Deolinda foi retirada de sua comunidade indígena, quando tinha cerca de 10 anos, para estudar em um colégio salesiano em Iauaretê. Aos 16 anos, foi encaminhada para trabalhar como empregada doméstica em Manaus. Outras mulheres indígenas seguiram esse mesmo caminho, sendo levadas principalmente para casas de militares ou de familiares de religiosos. Muitas não recebiam devidamente os salários e ainda sofriam abusos.

“Ela foi levada para Manaus, mas não tinha dimensão do que aconteceria. Ela tinha expectativa de que era algo melhor. Mas ela relatava uma outra dimensão dos acontecimentos, com uma série de violência doméstica, sexual e psicológica, além do racismo, discriminação e preconceito”, lamentou Clarice Gama.

Nesse contexto, muitas jovens indígenas não dominavam os afazeres domésticos e eram expulsas pelos patrões. Abandonadas, não tinham como voltar para casa.

Deolinda é considerada ‘guardiã das mulheres indígenas’ – Foto: AMARN/Divulgação

“Não tínhamos parentes, ninguém. A AMARN foi pensada para nós, para termos uma referência das mulheres para quando está desempregada ou quando está doente”, relatou a própria Deolinda em vídeo disponível na internet.

A AMARN, uma das primeiras associações de mulheres indígenas do Amazonas e do Brasil, tornou-se uma referência de luta e resistência às diversas formas de violência.

Também chamada de Numiã Kurá – na língua Tukano “grupo de mulheres” –, a associação foi criada com o incentivo da antropóloga Janete Chernella.
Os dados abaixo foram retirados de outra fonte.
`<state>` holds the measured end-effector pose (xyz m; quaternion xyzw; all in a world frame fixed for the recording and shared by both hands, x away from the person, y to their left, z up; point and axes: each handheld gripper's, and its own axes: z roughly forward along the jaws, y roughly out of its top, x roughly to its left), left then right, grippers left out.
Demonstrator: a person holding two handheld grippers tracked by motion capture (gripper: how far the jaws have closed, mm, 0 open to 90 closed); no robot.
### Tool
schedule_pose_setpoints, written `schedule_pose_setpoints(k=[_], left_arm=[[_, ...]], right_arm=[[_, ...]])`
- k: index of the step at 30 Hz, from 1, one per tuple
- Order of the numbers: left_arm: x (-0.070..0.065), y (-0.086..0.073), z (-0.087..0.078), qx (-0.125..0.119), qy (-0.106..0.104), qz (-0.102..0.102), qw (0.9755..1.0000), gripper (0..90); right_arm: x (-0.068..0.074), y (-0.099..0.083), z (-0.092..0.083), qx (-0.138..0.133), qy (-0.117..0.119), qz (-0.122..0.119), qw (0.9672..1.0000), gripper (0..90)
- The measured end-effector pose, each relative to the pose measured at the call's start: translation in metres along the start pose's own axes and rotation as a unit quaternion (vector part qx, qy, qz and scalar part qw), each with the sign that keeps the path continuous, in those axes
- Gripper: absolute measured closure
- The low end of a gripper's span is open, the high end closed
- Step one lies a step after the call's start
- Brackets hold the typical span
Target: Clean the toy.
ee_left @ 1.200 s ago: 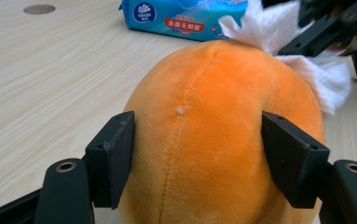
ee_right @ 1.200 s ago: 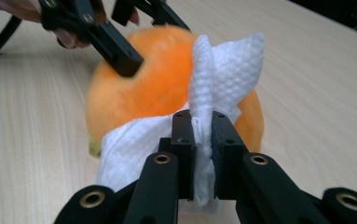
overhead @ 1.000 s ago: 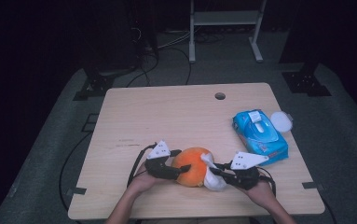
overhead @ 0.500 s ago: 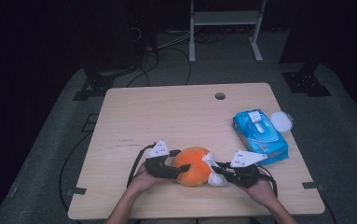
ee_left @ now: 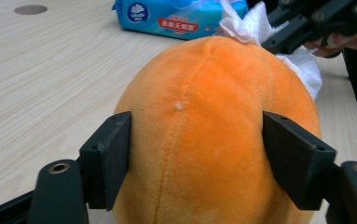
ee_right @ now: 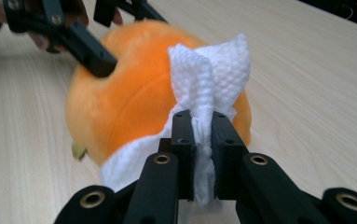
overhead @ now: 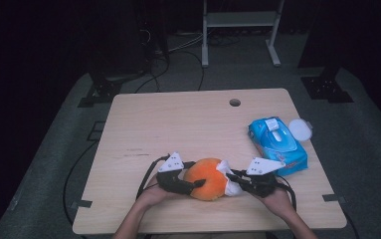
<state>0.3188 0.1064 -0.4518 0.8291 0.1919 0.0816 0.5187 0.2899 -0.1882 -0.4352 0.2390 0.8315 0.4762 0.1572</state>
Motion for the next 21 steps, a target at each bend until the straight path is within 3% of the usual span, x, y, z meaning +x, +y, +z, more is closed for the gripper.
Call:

À época, ela fazia pesquisas da região do Alto Rio Negro e conheceu as famílias dessas mulheres e começou a apoiar a mobilização.

O grupo foi organizado com o intuito de promover oportunidades de geração de renda, qualidade de vida e formação sociopolítica.

Atualmente, a associação reúne mulheres indígenas que produzem artesanato a partir de matéria-prima vinda da floresta, como as sementes e fibras. Além disso, elas oferecem aulas de Tukano. São cerca de 80 associadas e 30 artesãs de diversas etnias da região do Alto Rio Negro, como Tukano, Desano, Tariano, Tuyuka, Baré, Baniwa, Wanano.

“A nossa principal atividade é o artesanato. Essa é nossa forma de luta, de resistência. Por meio da bioeconomia geramos sustentabilidade e renda”, pontuou Clarice Gama.

Deolinda Freitas Prado foi velada na sede da associação (rua 6, nº 156, do Conjunto Vila Câmara, Zona Leste de Manaus). O sepultamento foi no Cemitério Nossa Senhora Aparecida, no bairro Tarumã.